Cela vaut aussi pour les personnages et les imaginaires invoquées dans les activités : de nombreuses études ont pu démontrer l’importance des représentation dans la lutte contre les discriminations (On peut notamment citer les articles du Geena Davis Insitute en 2016). Les lieux de loisirs permettent de créer des espaces d’imaginaire – à quoi bon si ceux-ci sont discriminants ?

Enfin, nos équipes peuvent être elles-aussi inclusives : la prévalence de l' »obésité » chez les adultes est de 17%. Il serait donc étrange de voir des équipes exclusivement formées de personnes de poids « moyen ». 
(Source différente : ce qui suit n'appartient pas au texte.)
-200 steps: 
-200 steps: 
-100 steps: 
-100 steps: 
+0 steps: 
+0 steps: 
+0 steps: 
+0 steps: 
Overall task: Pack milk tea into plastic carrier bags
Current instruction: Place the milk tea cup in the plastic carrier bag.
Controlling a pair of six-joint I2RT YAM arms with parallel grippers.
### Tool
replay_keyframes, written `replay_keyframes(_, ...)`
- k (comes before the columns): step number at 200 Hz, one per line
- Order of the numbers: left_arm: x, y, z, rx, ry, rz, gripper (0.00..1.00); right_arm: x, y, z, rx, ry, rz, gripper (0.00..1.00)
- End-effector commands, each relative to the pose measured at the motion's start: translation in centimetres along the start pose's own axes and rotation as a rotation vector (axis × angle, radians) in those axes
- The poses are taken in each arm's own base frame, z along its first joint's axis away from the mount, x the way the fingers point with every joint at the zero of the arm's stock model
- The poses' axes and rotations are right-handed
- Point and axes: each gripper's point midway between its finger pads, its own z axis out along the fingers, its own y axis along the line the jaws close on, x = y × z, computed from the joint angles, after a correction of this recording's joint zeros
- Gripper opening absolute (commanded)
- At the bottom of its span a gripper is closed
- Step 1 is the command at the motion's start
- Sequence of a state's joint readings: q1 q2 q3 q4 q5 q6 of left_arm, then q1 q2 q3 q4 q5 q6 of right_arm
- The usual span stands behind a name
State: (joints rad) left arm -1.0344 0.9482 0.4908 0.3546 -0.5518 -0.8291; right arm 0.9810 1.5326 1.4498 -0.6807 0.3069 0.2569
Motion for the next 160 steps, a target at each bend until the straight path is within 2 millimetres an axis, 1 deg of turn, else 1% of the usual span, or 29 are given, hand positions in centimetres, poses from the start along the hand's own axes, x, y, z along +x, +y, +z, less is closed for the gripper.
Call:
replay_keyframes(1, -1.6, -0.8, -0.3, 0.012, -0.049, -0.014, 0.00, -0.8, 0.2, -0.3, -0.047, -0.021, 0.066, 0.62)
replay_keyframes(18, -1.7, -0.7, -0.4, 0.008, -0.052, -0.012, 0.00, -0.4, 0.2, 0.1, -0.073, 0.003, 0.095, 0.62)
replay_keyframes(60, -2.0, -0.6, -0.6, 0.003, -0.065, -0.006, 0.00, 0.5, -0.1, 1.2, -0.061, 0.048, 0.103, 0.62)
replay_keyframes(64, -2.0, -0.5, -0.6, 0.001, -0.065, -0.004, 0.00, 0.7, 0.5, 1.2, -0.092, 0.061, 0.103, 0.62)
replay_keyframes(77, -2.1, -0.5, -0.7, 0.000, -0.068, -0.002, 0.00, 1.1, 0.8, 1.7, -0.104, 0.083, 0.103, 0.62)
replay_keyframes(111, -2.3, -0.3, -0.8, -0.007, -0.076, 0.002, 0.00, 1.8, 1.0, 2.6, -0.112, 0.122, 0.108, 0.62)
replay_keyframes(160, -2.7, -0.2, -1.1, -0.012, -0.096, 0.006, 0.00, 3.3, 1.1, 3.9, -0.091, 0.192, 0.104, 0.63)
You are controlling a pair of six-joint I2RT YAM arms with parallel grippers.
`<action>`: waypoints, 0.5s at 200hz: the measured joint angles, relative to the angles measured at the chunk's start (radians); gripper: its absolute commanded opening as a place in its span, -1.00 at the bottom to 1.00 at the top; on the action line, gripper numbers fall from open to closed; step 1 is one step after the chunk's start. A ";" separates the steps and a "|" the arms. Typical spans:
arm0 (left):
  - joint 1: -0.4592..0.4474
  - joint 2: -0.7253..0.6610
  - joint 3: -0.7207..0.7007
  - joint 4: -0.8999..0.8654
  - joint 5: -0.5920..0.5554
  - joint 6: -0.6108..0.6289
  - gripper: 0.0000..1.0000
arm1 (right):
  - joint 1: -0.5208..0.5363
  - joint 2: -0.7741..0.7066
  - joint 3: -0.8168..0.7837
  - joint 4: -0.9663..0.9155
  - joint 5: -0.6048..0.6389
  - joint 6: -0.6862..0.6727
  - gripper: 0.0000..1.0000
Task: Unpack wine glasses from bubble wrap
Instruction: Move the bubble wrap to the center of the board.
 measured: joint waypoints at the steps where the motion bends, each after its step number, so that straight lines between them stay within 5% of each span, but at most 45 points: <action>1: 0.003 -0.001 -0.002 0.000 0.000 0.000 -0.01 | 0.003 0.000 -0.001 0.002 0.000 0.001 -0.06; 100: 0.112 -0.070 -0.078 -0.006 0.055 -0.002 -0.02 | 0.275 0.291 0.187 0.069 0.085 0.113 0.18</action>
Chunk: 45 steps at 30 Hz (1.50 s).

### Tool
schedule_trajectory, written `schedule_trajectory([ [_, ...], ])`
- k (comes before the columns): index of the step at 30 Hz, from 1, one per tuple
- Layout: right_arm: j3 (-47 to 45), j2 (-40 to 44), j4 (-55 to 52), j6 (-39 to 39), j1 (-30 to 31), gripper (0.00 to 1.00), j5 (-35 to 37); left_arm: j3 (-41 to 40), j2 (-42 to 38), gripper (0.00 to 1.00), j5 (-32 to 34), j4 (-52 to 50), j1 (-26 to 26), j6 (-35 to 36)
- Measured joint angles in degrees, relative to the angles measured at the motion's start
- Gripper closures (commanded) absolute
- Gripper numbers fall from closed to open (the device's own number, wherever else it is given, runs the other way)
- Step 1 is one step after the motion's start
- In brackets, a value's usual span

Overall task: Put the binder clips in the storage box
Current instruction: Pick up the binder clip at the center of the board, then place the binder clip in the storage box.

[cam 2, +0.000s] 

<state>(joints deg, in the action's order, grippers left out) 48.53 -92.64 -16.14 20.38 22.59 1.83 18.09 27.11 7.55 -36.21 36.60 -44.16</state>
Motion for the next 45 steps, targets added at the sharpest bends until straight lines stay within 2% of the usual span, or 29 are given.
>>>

L'anim' n'a pas à intervenir sur la santé d'un·e jeune

L’accueil de loisir n’est pas un lieu de régime – et les équipes pédagogiques ne sont en aucun cas qualifiées pour prodiguer des conseils médicaux ou nutritionnels. Stigmatiser un·e jeune sur la quantité ou la qualité de son alimentation est une discrimination active qu’il faut bannir de nos habitudes. De même, il n’est pas le rôle d’un·e anim de prescrire une quantité d’activité sportive ou des dépenses énergétiques.

L’équipe peut, si une prescription médicale est fournie, suivre un traitement qui peut être lié aux temps de repas (prise de médicament au moment des repas, allergènes, aliments interdits, etc) mais son action doit se limiter à l’application de la prescription médicale.

Gros en colo : Penser les activités sportives et de baignade

Les espaces sportifs sont les lieux les plus propices aux discriminations et au harcèlement. Faire de ces activités des options facultatives reste bien souvent la meilleure solution pour garantir la sécurité affective et morale des jeunes gros·ses. 

Si cellui-ci veut participer à une activité sortive et/ou de biagnade, une réflexion sur l’intimité pour se changer est importante : proposer des espaces individuels, laisser choisir la tenue dans laquelle faire du sport ou se baigner, accepter que l’on utilise une serviette pour limiter l’exposition de son corps… Ces recommandations sont par ailleurs valables pour toustes les jeunes : il n’y a pas que les personnes grosses qui ne sont pas à l’aise avec leur corp.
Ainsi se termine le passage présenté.